What this task involves
Write out the listing below exactly, beginning at its first line and ending with the line that contains "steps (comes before".
Top of The data
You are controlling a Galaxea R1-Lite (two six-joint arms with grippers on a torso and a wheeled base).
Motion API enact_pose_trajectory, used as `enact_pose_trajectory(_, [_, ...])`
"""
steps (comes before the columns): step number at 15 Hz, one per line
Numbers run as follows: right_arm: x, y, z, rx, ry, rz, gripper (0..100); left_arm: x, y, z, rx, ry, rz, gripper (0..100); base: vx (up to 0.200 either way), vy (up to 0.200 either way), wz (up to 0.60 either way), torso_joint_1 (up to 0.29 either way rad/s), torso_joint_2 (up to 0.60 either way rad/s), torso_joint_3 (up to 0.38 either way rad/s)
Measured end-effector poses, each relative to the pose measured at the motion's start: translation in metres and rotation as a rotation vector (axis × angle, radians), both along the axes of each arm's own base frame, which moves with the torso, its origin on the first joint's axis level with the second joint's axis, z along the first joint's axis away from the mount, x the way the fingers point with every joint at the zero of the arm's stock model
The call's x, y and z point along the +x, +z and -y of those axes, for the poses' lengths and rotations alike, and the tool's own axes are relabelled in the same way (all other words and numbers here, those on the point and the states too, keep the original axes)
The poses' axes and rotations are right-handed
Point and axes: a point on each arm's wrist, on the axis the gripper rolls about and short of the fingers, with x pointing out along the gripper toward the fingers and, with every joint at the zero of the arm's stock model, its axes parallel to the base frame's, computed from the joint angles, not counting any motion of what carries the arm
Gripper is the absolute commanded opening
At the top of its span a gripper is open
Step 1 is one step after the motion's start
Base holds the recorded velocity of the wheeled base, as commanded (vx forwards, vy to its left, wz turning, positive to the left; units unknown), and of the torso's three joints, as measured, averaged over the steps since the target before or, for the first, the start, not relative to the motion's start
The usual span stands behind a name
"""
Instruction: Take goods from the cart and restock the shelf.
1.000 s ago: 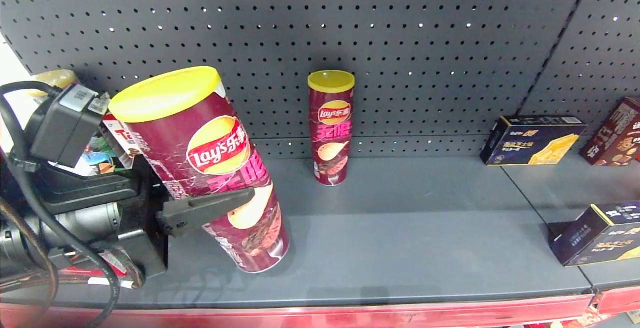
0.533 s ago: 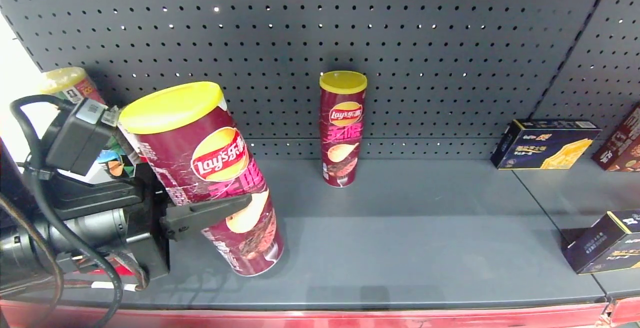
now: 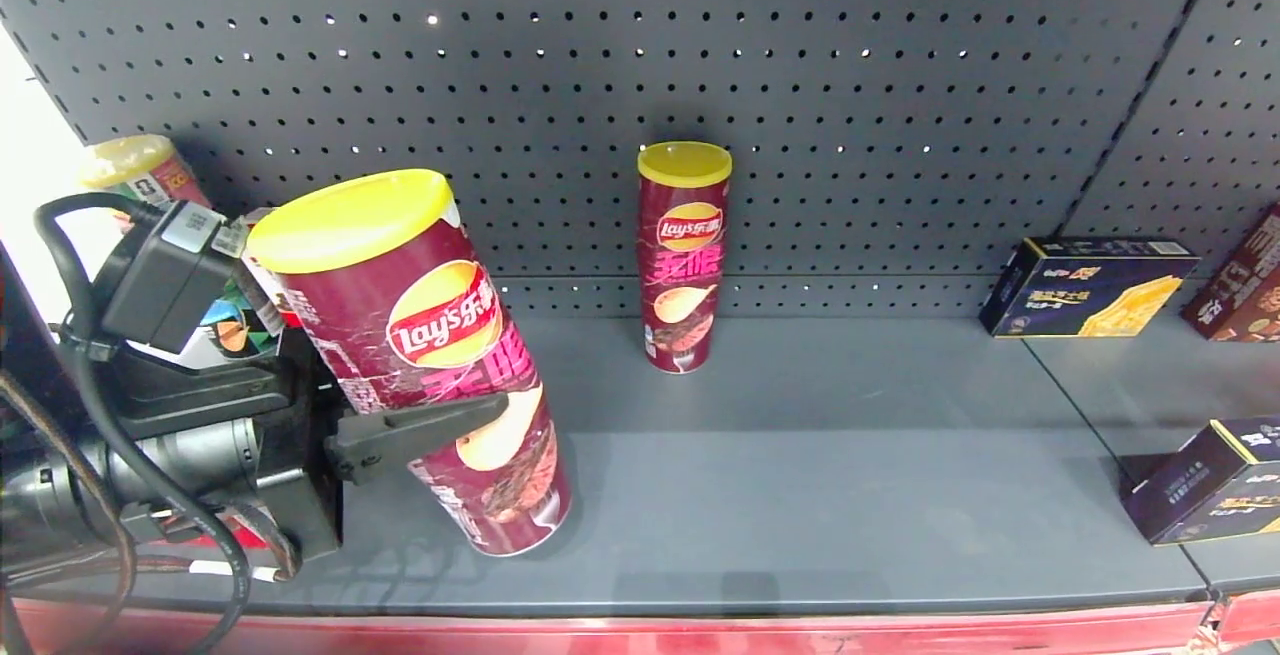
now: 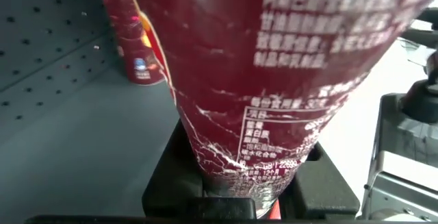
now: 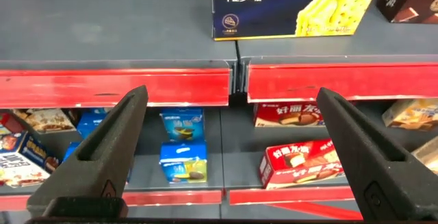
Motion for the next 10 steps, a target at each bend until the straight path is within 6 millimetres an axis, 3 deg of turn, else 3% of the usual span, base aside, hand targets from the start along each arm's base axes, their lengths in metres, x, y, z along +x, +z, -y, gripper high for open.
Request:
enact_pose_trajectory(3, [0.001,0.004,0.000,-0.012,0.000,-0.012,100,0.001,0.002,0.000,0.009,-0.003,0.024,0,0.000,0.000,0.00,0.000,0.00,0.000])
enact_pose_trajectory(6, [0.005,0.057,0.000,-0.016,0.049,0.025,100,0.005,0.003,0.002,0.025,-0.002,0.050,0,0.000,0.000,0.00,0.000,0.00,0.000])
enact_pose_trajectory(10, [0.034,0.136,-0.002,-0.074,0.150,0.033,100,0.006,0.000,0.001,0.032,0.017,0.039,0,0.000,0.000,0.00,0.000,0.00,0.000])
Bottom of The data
Finished task
You are controlling a Galaxea R1-Lite (two six-joint arms with grippers on a torso and a wheeled base).
Motion API enact_pose_trajectory, used as `enact_pose_trajectory(_, [_, ...])`
"""
steps (comes before the columns): step number at 15 Hz, one per line

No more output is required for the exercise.